La vicenda prende avvio con il ricorso promosso direttamente dinanzi alla Corte di Cassazione da una società di trasporto pubblico cittadino avverso la decisione, assunta dal Tribunale di Torino, di nullità dell’Accordo Nazionale Autoferrotranvieri 24/11/2000 “nella parte in cui esclude il diritto del lavoratore il cui contratto di formazione lavoro sia stato trasformato in contratto a tempo indeterminato di fruire degli aumenti periodici di anzianità con riferimento all’anzianità di servizio maturata con riguardo al periodo del contratto di formazione e lavoro”.

La Corte di Cassazione, investita della questione, rilevando come la controversia si incentri sulla “sussistenza o meno di un contrasto tra una norma di legge e una previsione della contrattazione collettiva”, ha ripercorso l’iter della giurisprudenza di legittimità in materia, muovendo dalla prima pronuncia della Corte (Cass 18/8/2004 – 10961) nell’ambito della quale era affermato il principio di diritto, secondo cui “la distinzione non trova fondamento nel testo normativo ove si richiama tout court l’anzianità di servizio, senza acun riferimento alle fonti che ne regolano gli effetti.
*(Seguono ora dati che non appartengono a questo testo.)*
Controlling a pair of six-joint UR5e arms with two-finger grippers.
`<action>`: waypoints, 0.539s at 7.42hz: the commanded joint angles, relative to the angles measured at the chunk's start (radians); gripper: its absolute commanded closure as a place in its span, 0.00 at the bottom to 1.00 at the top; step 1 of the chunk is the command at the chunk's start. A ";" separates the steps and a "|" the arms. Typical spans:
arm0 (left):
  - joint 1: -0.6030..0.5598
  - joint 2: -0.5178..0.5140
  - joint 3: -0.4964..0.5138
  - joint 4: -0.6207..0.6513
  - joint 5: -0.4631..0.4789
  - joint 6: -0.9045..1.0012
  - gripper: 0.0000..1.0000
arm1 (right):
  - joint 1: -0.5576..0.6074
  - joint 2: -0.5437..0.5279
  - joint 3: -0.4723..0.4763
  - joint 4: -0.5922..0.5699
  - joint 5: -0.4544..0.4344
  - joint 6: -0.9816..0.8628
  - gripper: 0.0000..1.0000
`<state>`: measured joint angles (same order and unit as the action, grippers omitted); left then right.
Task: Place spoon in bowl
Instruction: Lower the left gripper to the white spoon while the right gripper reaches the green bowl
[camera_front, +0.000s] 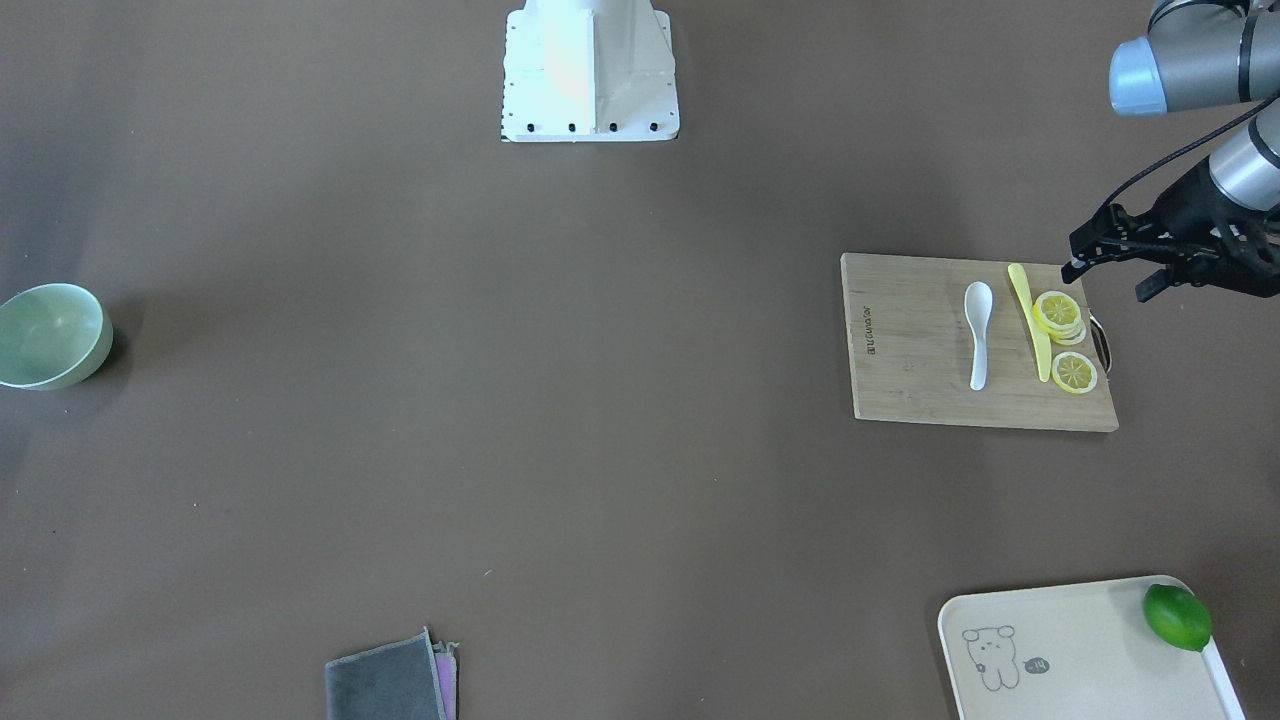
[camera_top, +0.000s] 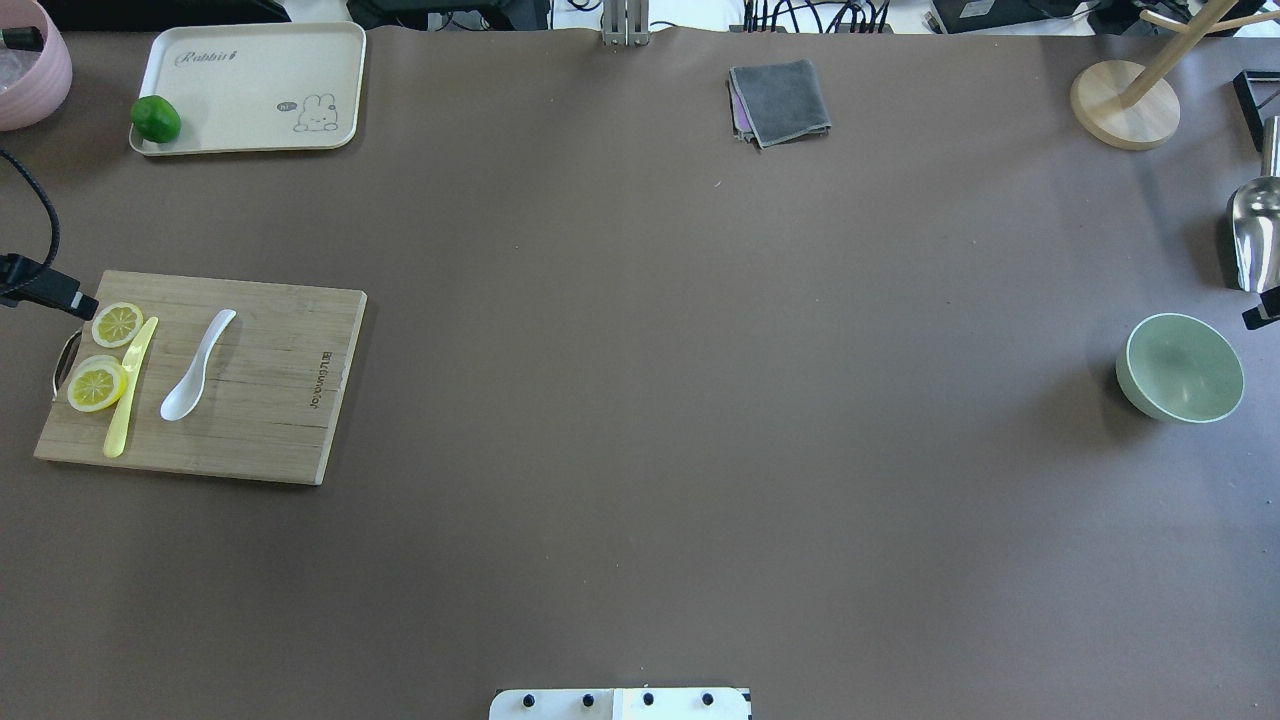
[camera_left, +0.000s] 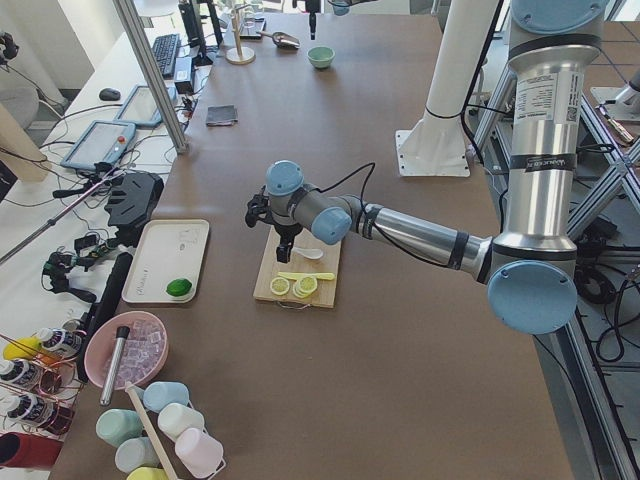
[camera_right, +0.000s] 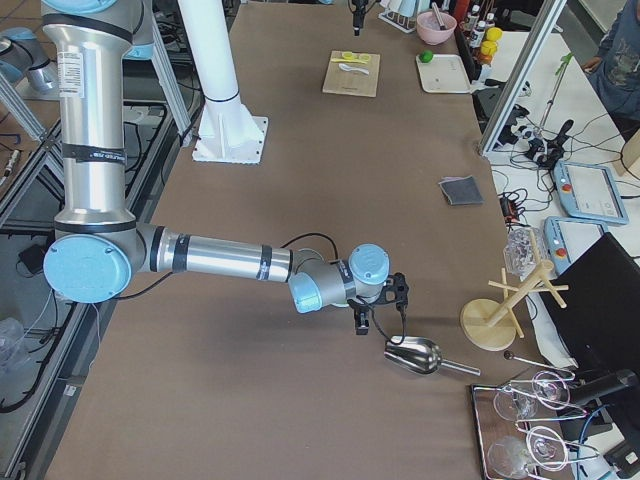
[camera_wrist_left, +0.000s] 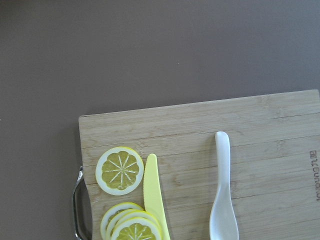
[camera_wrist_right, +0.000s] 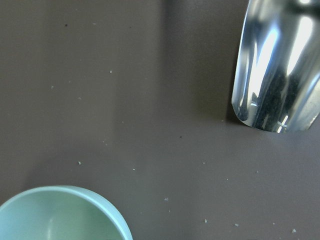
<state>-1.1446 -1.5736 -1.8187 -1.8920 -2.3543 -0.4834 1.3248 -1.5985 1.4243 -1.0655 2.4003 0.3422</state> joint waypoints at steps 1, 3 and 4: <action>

La tassativa disposizione di legge non offre spazio a distinzioni estranee al testo pur se gli scatti di anzianità ed i passaggi automatici alle classi stipendiali in funzione dell’anzianità trovano la loro fonte della contrattazione collettiva. Invero il testo normativo pone chiaramente un limite anche alla contrattazione collettiva dal momento che non si vede come potrebbe soddisfare la regola del computo del periodo di formazione nell’attività di servizio un accordo, sia pure intervenuto nell’ambito di una trattativa a livello sindacale, che ne escluda la valutazione ai fini del conseguimento dei vantaggi riconosciuti alla generalità dei dipendenti in funzione del decorso del tempo di prestazione del lavoro subordinato”.

Tale decisione era confermata dalle successive sentenze 13309/2000, 14112/2001, 3781/2003, 13265/2007, 1232/2008, 15893/2007, 24033/2007.

Invero tale indirizzo interpretativo viene confermato dalla Corte anche nell’ambito del giudizio pendente, non essendo stati forniti dalla società ricorrente argomenti di confutazione diversi da quelli già esaminati e disattesi, dovendosi per l’effetto ritenere, a suo giudizio, “che la contrattazione collettiva non possa derogare alla legge in materia di anzianità di servizio, neanche quando la deroga concerna istituti di origine contrattuale, per il chiaro disposto della L. 863 del 1984, art. 3, comma 5…”.

Nondimeno, prende atto la Corte di Cassazione di alcune recenti sentenze (112306, 11650, 11839 del 2009) “partite per modificare il consolidato orientamento prima illustrato”, le quali hanno affermato il principio di diritto, secondo cui “non si pone in contrasto con la normativa imperativa di cui all L. 863 del 1984, art. 3, comma 5, il contratto collettivo che, nel disciplinare gli aumenti retributivi periodici, esclude l’utile computo del periodo di formazione e lavoro, siccome la disposizione non nega l’anzianità di servizio stabilita dalla legge, ma si limita a prevedere una decurtazione retributiva per i dipendenti che hanno dato un apporto ridotto alla produttività aziendale a causa della specificità del rapporto di formazione e lavoro”.

Di qui, a fronte della modifica di orientamento, la Corte ha ritenuto, condivisibilmente, di rimettere gli atti al Presidente del Supremo Collegio, in vista della eventuale assegnazione alle Sezioni Unite, al fine di dirimere il contrasto giurisprudenziale.

Non resta dunque che attendere la pronuncia delle Sezioni Unite, affinché possa porsi la parola fine alla questione degli scatti di anzianità nei contratti di formazione e lavoro.